For every line in the data below that contains "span", copy the line.
>>
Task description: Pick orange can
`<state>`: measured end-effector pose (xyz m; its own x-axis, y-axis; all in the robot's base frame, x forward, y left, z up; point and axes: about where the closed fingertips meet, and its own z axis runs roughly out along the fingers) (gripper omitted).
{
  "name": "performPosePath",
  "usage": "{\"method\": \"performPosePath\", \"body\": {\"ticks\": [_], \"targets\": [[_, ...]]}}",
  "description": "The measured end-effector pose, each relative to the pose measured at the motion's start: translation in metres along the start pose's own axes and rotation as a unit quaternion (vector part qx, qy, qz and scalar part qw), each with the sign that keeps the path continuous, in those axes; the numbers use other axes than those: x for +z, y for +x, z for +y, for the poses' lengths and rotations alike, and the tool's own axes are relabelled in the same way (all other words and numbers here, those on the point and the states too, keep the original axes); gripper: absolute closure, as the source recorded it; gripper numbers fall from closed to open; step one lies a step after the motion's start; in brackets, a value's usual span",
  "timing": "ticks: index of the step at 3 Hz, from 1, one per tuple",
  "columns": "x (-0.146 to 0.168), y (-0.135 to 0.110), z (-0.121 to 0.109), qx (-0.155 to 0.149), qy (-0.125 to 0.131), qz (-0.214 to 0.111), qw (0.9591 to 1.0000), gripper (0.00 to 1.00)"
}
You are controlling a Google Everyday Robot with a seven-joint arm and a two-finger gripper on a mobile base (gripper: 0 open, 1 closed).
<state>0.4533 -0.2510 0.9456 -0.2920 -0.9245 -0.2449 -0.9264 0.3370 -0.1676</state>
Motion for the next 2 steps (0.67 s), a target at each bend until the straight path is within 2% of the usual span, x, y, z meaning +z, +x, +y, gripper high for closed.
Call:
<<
_Answer section_:
  "description": "The measured end-effector pose, each relative to the pose measured at the motion's start: translation in metres along the start pose's own axes and rotation as a unit quaternion (vector part qx, qy, qz and scalar part qw), each with the sign that keeps the path continuous, in those axes; the numbers use other axes than those: x for +z, y for +x, z for +y, for the poses' lengths and rotations alike, and the tool's own axes are relabelled in the same way (all other words and numbers here, those on the point and the states too, keep the original axes); gripper: absolute closure, as the source recorded it; gripper numbers fall from closed to open; step one lies a step after the motion's start; in brackets, a value's usual span",
Motion for the next 2 steps (0.67 s), a target at each bend until the straight path is within 2% of the usual span, x, y, z meaning +z, +x, +y, gripper high for closed.

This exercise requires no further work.